Eppsteiner FDP fordert Grundsteuerbremse

Haushaltskonsolidierung bedeutet in vielen hessischen Kommunen nicht Sparen, sondern Gebühren und Steuern erhöhen. Auch in Eppstein wurden in den vergangenen ahren alle nennenswerten Steuern und Gebühren mindestens einmal erhöht – 2016 die Gewerbesteuer, von diesem Jahr an gilt ein erhöhter Hebesatz für die Grundsteuer. Bei der vergangenen Haushaltsberatung haben die Vertreter von Schwarz/Grün bereits angedeutet, dass sie in den kommenden Jahren abermals eine Gewerbesteuererhöhung in Betracht ziehen.
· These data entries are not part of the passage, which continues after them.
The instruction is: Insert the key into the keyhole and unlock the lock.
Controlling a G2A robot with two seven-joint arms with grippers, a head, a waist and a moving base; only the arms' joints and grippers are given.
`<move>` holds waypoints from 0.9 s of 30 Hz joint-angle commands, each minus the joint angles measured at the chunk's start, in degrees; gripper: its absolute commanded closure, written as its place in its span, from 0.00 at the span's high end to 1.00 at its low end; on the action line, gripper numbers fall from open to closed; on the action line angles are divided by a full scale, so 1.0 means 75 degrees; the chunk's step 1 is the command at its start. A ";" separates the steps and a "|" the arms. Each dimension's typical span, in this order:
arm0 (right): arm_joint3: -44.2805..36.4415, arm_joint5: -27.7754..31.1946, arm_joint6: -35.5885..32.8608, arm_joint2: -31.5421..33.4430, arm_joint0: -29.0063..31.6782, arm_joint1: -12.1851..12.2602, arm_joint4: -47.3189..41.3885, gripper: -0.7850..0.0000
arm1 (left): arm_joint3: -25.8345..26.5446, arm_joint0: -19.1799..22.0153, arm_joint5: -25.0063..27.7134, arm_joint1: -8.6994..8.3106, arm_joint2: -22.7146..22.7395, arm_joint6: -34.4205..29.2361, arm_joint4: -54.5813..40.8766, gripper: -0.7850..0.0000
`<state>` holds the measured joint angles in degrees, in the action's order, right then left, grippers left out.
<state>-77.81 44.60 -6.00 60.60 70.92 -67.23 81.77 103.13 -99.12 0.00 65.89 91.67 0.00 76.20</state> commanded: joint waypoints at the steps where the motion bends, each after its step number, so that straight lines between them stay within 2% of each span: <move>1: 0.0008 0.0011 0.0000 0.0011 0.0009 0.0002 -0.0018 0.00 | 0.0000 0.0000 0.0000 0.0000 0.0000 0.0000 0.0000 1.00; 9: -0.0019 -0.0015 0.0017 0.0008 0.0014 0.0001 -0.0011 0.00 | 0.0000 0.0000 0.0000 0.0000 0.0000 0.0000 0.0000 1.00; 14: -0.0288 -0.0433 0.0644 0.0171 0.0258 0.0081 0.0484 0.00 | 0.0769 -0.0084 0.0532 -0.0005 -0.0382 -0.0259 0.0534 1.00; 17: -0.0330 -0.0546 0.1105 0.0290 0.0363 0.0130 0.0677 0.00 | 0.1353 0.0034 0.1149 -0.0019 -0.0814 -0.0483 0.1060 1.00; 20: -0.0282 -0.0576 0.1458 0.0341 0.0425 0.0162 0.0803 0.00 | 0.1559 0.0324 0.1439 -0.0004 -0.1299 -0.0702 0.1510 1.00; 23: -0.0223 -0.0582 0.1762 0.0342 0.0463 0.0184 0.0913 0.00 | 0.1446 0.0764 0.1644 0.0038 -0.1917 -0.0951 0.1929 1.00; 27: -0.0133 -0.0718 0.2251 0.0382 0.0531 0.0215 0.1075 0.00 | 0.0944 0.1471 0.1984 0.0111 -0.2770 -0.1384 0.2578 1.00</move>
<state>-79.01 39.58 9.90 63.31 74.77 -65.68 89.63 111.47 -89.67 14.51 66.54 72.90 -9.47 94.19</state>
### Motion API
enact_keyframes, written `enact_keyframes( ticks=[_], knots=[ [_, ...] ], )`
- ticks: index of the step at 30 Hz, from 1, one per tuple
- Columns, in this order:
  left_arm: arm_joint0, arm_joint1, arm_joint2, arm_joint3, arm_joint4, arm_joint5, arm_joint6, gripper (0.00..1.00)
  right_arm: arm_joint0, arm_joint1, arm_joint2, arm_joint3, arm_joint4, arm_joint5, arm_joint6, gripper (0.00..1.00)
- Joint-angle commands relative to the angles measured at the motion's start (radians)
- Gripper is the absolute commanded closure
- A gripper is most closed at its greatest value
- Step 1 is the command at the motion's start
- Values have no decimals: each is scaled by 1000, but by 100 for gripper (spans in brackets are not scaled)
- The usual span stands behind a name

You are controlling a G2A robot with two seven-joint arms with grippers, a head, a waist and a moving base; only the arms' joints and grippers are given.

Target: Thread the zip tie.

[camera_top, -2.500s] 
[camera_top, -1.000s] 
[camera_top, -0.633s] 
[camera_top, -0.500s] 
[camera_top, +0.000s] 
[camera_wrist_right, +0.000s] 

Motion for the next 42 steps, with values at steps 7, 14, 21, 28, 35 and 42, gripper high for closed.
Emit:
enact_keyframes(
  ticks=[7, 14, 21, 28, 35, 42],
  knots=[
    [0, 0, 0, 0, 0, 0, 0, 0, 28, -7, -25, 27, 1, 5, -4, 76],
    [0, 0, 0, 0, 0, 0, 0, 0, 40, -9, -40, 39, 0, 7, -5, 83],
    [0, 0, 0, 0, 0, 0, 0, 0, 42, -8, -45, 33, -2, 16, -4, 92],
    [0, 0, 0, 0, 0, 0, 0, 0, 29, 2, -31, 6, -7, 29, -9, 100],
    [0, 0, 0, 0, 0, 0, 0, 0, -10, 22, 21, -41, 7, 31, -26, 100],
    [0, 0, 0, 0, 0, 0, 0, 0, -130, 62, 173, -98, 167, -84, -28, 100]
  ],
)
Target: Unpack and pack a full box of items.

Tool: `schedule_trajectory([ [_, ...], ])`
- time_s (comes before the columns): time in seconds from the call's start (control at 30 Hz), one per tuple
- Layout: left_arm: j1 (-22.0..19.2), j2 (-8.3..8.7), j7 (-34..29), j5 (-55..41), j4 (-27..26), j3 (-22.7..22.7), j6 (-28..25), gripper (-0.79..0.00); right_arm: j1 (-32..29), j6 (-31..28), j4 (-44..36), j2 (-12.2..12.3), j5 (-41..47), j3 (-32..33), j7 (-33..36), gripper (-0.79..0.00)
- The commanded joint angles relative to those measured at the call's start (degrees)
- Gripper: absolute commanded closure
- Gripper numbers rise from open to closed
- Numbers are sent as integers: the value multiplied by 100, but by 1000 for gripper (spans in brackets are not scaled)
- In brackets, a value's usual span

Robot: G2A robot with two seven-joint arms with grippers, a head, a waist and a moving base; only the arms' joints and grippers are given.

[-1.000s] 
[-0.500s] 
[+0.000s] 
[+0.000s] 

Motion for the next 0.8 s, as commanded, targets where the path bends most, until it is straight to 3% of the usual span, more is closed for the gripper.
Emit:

Hier muss die Frage erlaubt sein: Wann ist das Ende der Fahnenstange erreicht?

 

Diese Art der Haushaltskonsolidierung ist mitnichten alternativlos. Die Eppsteiner Kommunalpolitik sollte sich mit der Frage auseinandersetzen, ob Eppstein mit seinen fünf Ortschaften nicht stärker Schwerpunkte in den jeweiligen Ortsteilen setzten sollte. Nicht jede Einrichtung benötigen wir in fünffacher Ausführung, nur weil das historisch so gewachsen ist.  Die Attraktivität einer Stadt bemisst sich nicht vorrangig an der Quantität ihrer Infrastruktur, sondern deren Qualität. Das sind strategische Fragen: Hierfür wird Zeit, Mut und Ausdauer benötigt. Aber ein simpler Beschluss, Steuern zu erhöhen, wirkt auf manchen Kommunalpolitiker einfacher und unkomplizierter.

 

Doch wir bleiben dabei: Haushaltskonsolidieren funktioniert nur über Sparen, nicht über Steuererhöhungen. Wir unterstützen deswegen die Forderung der hessischen FDP-Generalsekretärin Bettina Stark-Watzinger, landesweit eine Höchstgrenze für die Grundsteuer B festzulegen. Die Zahlen sprechen für sich und beweisen die Notwendigkeit: Allein im Jahr 2015 erhöhten 78 Städte und Gemeinden die Grundsteuer B um mindestens 100 Punkte. Derzeit plant ein Drittel der Städte weitere Erhöhungen in den kommenden Monaten. Bettina Stark-Watzinger fordert deswegen: „Diese Erhöhungsspirale müssen wir durchbrechen. Daher fordert die FDPFraktion im hessischen Landtag die Landesregierung auf, eine Höchstgrenze für die Grundsteuer festzulegen. Diese soll gutachterlich in enger Zusammenarbeit mit den Kommunalen Spitzenverbänden erarbeitet werden. Denkbar wäre ein prozentualer Aufschlag auf den durchschnittlichen bundesweiten Grundsteuerhebesatz. Hierdurch würde vermieden, sich einmalig auf eine statische Grenze festlegen zu müssen, die dann immer wieder angepasst werden müsste.

 

Die Eppsteiner FDP unterstützt diese Forderung vollumfänglich. In Eppstein ist der Grundsteuerhebesatz innerhalb von gerade einmal fünf Jahren von gut 300 Prozentpunkten auf knapp unter 550 gestiegen. Ein Ende ist nicht absehbar. Sobald das Zinsniveau für Kredite nur leicht steigt, werden die derzeit fast zum Nulltarif aufgenommen Kassenkredite deutlich teurer und ein tiefes Loch in den städtischen Haushalt reißen. Und wie dieses geschlossen werden wird, ist ohne Grundsteuerbremse nur allzu offensichtlich.